Task requirements:
In the records that follow, count the lines where the string "camera" appears, and give the count with nothing added.

Stored data entries:
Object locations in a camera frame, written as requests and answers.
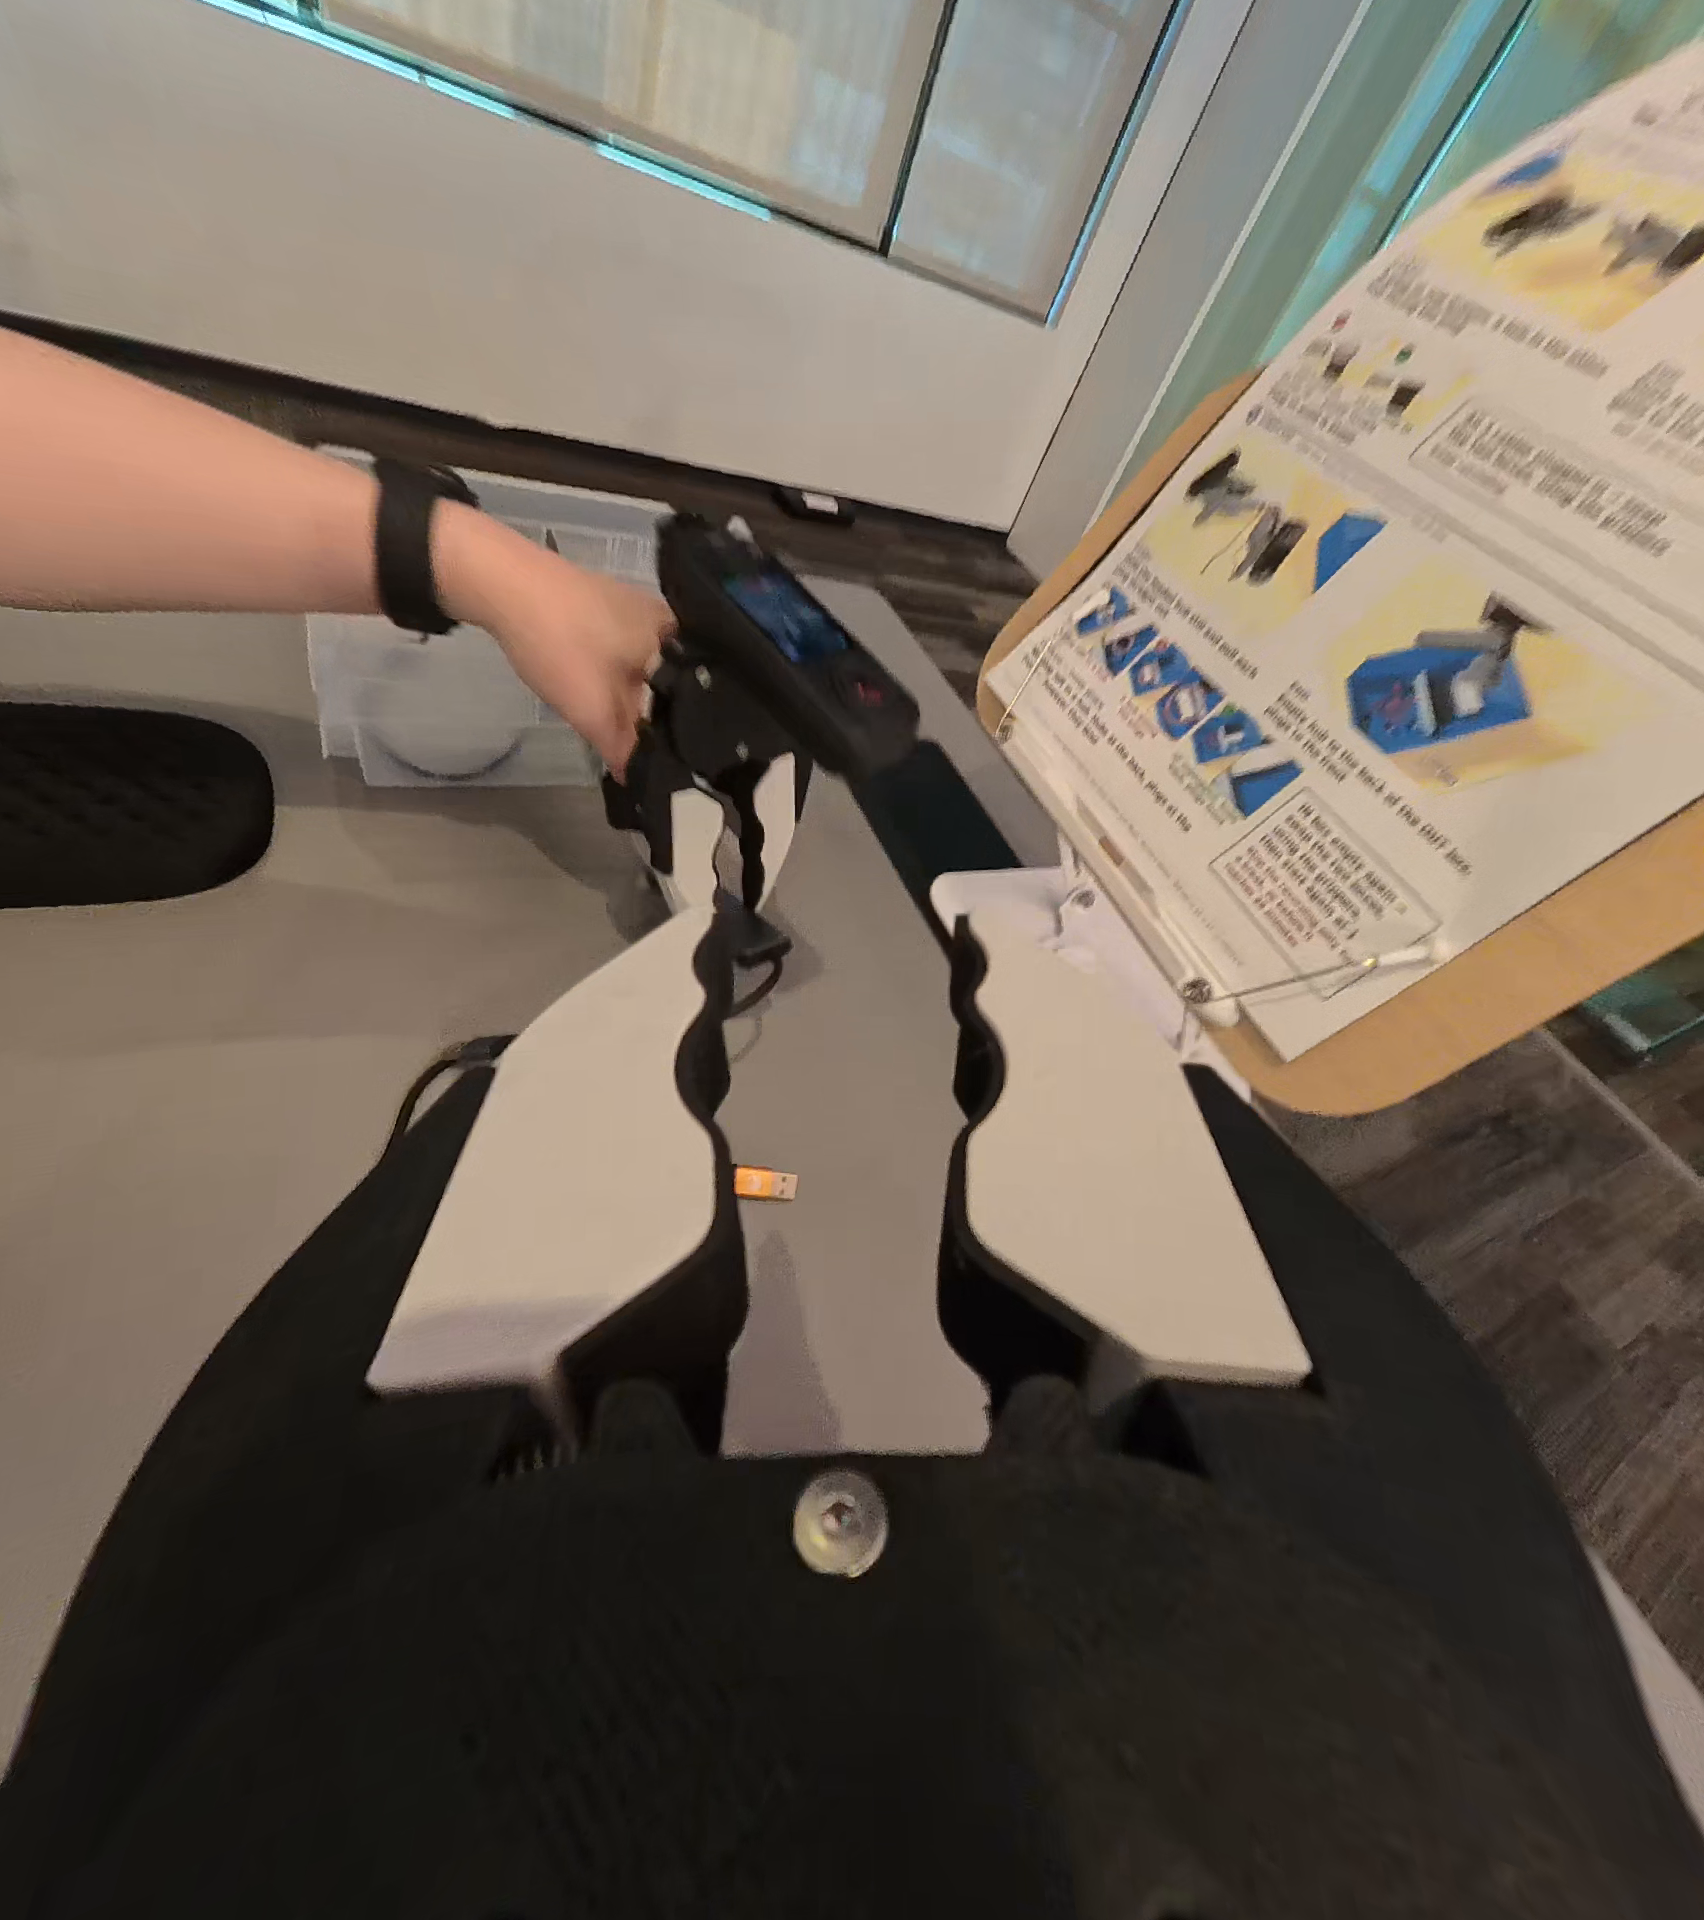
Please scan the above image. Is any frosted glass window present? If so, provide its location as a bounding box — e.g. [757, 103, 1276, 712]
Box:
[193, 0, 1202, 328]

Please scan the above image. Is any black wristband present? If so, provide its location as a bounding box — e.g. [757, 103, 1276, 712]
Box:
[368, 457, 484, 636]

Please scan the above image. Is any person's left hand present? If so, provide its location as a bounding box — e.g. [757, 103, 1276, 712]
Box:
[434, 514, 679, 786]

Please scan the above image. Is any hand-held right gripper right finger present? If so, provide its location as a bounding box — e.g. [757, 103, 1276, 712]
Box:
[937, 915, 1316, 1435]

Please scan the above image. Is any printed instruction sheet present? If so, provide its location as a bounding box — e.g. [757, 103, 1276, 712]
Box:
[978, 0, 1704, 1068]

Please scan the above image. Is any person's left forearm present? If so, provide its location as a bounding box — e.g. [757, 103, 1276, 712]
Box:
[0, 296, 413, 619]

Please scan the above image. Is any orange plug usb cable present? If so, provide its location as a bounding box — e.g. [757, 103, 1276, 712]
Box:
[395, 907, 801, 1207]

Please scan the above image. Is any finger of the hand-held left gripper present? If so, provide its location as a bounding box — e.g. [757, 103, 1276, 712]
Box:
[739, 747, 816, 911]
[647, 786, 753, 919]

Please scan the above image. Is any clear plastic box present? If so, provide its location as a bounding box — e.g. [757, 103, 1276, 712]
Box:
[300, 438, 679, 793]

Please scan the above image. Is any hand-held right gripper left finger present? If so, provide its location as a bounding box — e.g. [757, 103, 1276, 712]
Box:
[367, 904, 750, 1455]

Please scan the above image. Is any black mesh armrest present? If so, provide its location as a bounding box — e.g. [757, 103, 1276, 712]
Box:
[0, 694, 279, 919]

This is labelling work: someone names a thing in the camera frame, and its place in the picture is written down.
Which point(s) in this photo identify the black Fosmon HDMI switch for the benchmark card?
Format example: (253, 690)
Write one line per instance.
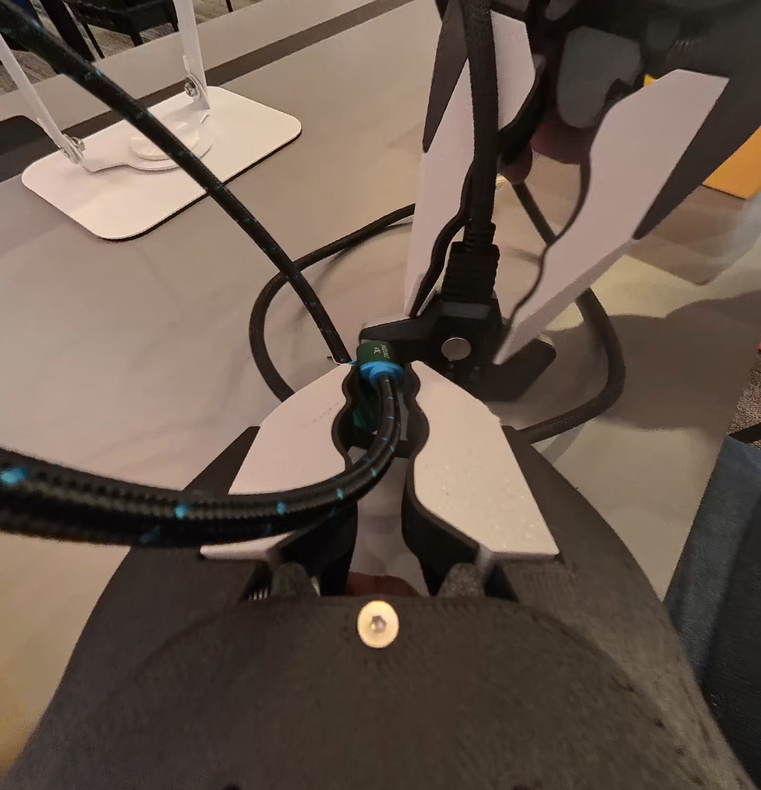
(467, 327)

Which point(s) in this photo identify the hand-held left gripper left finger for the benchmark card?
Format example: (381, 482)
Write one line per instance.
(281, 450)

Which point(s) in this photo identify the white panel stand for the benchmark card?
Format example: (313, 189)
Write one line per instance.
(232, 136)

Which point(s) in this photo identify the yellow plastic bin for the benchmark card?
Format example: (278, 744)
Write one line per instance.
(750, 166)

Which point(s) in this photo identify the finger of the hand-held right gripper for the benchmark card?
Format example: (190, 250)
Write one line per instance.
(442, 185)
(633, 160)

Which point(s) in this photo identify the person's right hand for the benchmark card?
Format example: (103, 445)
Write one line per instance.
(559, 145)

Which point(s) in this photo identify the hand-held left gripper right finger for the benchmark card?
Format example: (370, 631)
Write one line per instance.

Result for this exercise:
2